Description
A new novel, funny, wise, moving, true, as only Lisa Alther can write ("she had me laughing at 4 in the morning" --Doris Lessing), set on a cruise ship, about a woman, a doctor in charge of the ship's clinic, recovering from the loss of her longtime female lover, a much-admired writer, and coping with the high-wire madcappery of cruise ship life as she reckons with her past and feels her way into the future. Dr. Jessie Drake, in her mid-sixties, following the sudden deaths of her parents and Kat, her partner of twenty years, has fled the Vermont life she has known for decades.

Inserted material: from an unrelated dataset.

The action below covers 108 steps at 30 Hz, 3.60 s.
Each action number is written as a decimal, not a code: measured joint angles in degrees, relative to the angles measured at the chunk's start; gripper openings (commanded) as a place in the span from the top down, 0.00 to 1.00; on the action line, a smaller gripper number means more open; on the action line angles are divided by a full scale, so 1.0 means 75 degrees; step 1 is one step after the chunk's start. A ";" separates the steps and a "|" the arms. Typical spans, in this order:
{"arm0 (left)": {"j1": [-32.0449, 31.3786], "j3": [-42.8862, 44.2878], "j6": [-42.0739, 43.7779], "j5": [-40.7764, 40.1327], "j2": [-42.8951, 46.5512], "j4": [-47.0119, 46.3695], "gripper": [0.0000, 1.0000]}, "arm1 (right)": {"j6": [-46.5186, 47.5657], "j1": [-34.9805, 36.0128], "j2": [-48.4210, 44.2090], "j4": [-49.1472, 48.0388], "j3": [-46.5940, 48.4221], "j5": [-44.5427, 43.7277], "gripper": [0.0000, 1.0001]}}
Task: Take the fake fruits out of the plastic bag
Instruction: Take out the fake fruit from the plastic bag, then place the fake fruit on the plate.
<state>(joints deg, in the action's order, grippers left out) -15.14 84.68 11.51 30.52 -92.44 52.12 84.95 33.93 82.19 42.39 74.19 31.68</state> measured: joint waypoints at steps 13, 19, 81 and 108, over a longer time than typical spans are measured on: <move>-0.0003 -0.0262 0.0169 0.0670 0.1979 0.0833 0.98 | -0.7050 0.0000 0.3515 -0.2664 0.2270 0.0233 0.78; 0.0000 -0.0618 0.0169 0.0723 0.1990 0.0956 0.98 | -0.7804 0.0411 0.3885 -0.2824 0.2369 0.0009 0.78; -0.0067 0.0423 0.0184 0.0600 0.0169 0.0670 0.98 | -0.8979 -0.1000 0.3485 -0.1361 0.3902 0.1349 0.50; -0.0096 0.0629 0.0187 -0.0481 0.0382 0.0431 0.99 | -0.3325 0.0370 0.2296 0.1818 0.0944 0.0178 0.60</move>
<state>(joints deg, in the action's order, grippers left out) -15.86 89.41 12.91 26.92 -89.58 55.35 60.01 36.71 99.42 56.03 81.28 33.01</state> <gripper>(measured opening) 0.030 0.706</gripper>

In an effort to escape the oppressive constancy of grief, she accepts a job from an old flame from her residency in New York City's Roosevelt Hospital, and agrees to assist Ben as the ship's doctor on a British liner. Jessie boards in Hong Kong, and, as the
Amphitrite sails throughout Southeast Asia and the Middle East, cruise ship antics ensue. Jessie is lulled back into a long-ago romance with the ship's co-doctor, and both she and her new/old beau become enmeshed with the ship's lead (female) singer/entertainer. Among the passengers who fling socialized behavior aside on the high seas: a former Florida beauty queen (Miss Florida Power and Light) on a second honeymoon with her husband, as she causes high-velocity scandal, while juggling onboard affairs with a suicidal golf pro, and a defrocked priest hired as one of the liner's gentleman hosts, until she vanishes--poof!--from the ship off the coast of Portugal . . . As the ship sails through the Gulf of Aden and into a possible hijacking by Somali pirates, Jessie retreats into her lover's journals, written during her final months, journals filled with sketches of potential characters, observations on life and love--as well as drafts of a long new poem in progress, "Swan Song," that seems to be about being in love with someone else, someone new. As Jessie's grief turns to suspicion about the woman she thought she knew so well, her illumination of the poem's meaning begins to lift the constraints of the past and make clear the way toward the future.
About the Author
LISA ALTHER was born and grew up in Tennessee. She has written eight novels, among them Kinflicks, a feminist coming-of-age chronicle. Her other books include Original Sins, Other Women, Bedrock, and a book of conversations between Alther and the painter Françoise Gilot (About Women). Alther's books have been published in seventeen languages and have appeared on best-seller lists worldwide. She lives in Vermont and Tennessee.
Reviews
"Swan Song covers a lot of ground and embraces a divergent array of tones ... A journey worth taking."--Michael Upchurch, Seattle Times
"The language is so delicious, I keep re-reading each chapter just to savor it again."--Janis Ian, singer-songwriter of "At Seventeen" and "Society's Child"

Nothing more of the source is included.